After nearly 100 years of delivering babies, Simcoe, Ont., hospital closes birth ward
Expectant parents in Norfolk County will now have to drive to Brantford to give birth, after Norfolk General Hospital shut down its labour and delivery ward on Monday.
Expectant parents in Norfolk County in southwestern Ontario will now have to drive to Brantford to give birth after Norfolk General Hospital (NGH) shut down its labour and delivery ward on Monday.
The closure of obstetrical care at NGH means some parents-to-be will now have to travel more than an hour to the hospital in Brantford, which is about 40 kilometres west of Hamilton — likely while they are in labour.
Norfolk’s general hospital, in Simcoe, Ont., near Lake Erie, is the only one in the county.
“It saddens our hearts because there’s so many women in the community who [will be] travelling much further,” said area midwife Monica McPherson, who called the closure a big loss for the community.
“The [Society of Obstetricians and Gynaecologists of Canada] guidelines say the safest place to give birth is closest to home… The impacts are huge,” said McPherson, who is part of a four-person team at Midwives of East Erie. The group had hospital privileges at NGH which meant their clients could choose to deliver there.
Nursing shortage and COVID stress to blame
Norfolk General announced the plans in a release last Tuesday.
“With a heavy heart, we have concluded that these services will temporarily close at NGH on September 13,” it stated. “The transition to [Brant Community Healthcare System] is expected to last between 12 to 18 months.”
NGH, which it says has brought “tens of thousands of babies into the world since the hospital opened in 1925,” is more than 40 kilometres from its counterpart in Brantford.
The release cited the nationwide nursing shortage as one of the reasons for the closure, as well as the stresses COVID-19 has placed on the healthcare system.

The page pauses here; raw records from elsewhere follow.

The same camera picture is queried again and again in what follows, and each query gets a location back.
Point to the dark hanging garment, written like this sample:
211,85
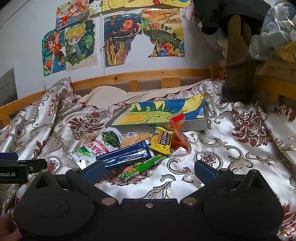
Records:
215,16

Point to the green long packet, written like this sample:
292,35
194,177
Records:
143,166

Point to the yellow snack packet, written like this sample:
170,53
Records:
161,141

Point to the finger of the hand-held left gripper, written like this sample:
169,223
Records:
37,165
8,156

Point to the cream cloth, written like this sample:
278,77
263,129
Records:
104,97

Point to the green and white pouch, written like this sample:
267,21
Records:
97,146

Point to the white wall pipe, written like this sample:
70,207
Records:
102,41

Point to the colourful drawing sheet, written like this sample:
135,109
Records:
150,113

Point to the swirl pattern wall poster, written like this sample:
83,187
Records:
120,39

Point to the floral satin blanket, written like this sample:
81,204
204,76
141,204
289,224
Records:
231,150

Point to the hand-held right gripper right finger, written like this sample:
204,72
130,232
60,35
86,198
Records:
204,172

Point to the grey wall panel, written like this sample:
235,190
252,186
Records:
8,89

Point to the golden rice crisp pack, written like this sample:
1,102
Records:
138,138

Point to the small orange figure poster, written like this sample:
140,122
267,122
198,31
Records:
71,14

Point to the pink soft item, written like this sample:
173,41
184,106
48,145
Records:
190,10

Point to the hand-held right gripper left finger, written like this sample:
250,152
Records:
92,172

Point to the brown cracker pack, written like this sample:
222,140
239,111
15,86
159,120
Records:
85,141

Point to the clear plastic bag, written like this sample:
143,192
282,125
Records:
277,27

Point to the grey metal tray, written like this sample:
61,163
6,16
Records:
198,126

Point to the yellow wall poster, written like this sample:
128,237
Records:
138,4

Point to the blue long packet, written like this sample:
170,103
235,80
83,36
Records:
124,154

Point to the orange-haired figure blue poster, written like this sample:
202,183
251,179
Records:
53,53

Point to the landscape wall poster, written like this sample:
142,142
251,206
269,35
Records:
164,32

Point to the red orange clear packet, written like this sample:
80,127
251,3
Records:
179,139

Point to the blond figure wall poster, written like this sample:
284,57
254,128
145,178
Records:
79,44

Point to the olive brown hanging garment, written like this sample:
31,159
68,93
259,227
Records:
238,46

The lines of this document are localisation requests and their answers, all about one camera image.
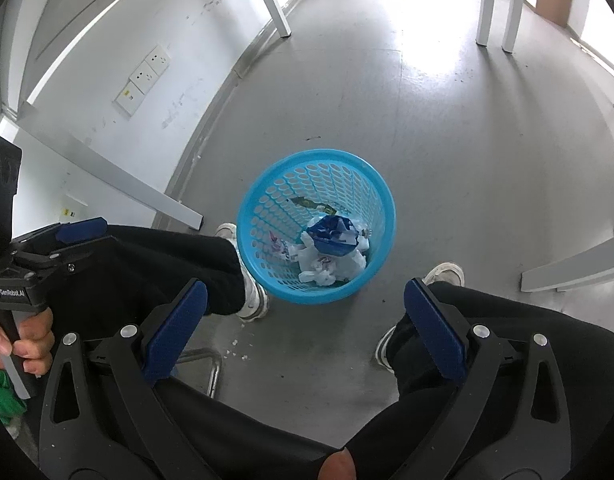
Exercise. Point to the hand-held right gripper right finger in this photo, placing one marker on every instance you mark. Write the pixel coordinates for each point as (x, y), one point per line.
(432, 325)

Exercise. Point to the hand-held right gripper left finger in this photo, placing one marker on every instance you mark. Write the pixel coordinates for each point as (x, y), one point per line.
(179, 325)

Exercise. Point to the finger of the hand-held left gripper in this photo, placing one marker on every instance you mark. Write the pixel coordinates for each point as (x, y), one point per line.
(69, 262)
(82, 231)

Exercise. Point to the white plastic bag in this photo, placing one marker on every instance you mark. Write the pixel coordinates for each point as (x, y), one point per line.
(354, 262)

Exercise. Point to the blue mesh plastic basket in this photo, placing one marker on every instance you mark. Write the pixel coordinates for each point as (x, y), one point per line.
(377, 220)

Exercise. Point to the red patterned candy wrapper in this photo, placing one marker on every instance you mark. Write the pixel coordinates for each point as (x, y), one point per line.
(282, 250)

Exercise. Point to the blue plastic wrapper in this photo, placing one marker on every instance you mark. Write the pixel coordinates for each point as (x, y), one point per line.
(329, 232)

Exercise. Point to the brown printed wrapper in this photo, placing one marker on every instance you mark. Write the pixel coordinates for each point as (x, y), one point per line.
(312, 204)

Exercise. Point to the person's left forearm green sleeve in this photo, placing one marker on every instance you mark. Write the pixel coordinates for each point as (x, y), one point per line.
(2, 395)

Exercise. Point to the person's left hand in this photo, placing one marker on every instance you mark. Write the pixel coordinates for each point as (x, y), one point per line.
(34, 345)

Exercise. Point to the person's right hand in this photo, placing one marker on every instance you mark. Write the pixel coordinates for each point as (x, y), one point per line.
(337, 466)

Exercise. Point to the chrome chair tube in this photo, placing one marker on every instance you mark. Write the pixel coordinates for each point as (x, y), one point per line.
(216, 375)

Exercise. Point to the person's left white shoe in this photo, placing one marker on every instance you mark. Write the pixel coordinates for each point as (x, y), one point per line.
(252, 300)

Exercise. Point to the white wall socket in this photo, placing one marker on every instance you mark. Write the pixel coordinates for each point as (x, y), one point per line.
(128, 101)
(144, 77)
(158, 61)

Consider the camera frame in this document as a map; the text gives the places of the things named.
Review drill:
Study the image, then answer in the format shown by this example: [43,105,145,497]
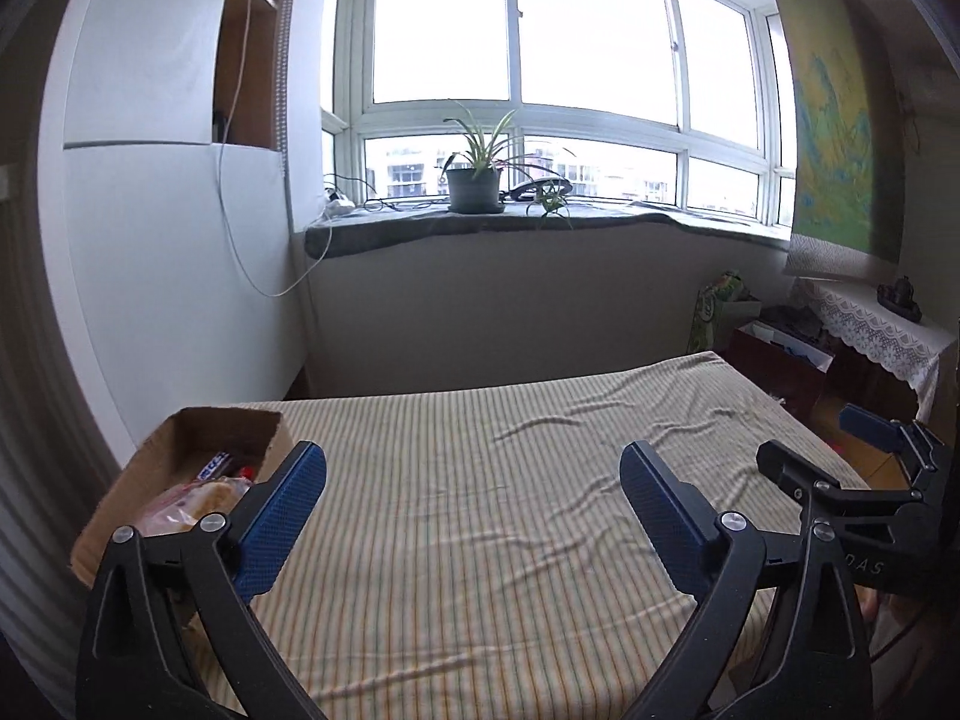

“NGH understands this change may be concerning to families that are expecting,” it said. “All expectant mothers will be contacted by their healthcare provider to discuss their plan of care going forward.”
NGH said the hope is to bring the program back “when things stabilize.”
Challenges for rural care
McPherson says there were about 350 births at Norfolk General in 2020. She says midwives, including her organization and Norfolk Roots Midwives, conducted 108 of those births. It’s her understanding that the last birth that took place there was in the early hours of Monday morning, shortly before the 7 a.m. cutoff for the program.
She says there were several meetings in advance of the closure, where stakeholders brainstormed ideas for keeping the ward open. In the end, she believes the nursing shortage was particularly hard to overcome.
“In a small rural hospital, it’s hard to hold onto nurses sometimes,” she said, noting rural nurses are expected to work in multiple sections of the hospital, so those who want to specialize end up moving to larger, urban facilities. “It would be nice to see some longer-term solutions for rural areas.”
McPherson says that so far, the transition to working in Brantford has been relatively seamless, and that her new colleagues have been welcoming and helpful with the integration.
That said, she thinks the distance to the Brantford delivery room may lead more parents in her area to see home births as an option worth considering.
“We have had a couple of ladies already decide, because of the distance, to choose home,” she said. “They don’t want to travel so far.”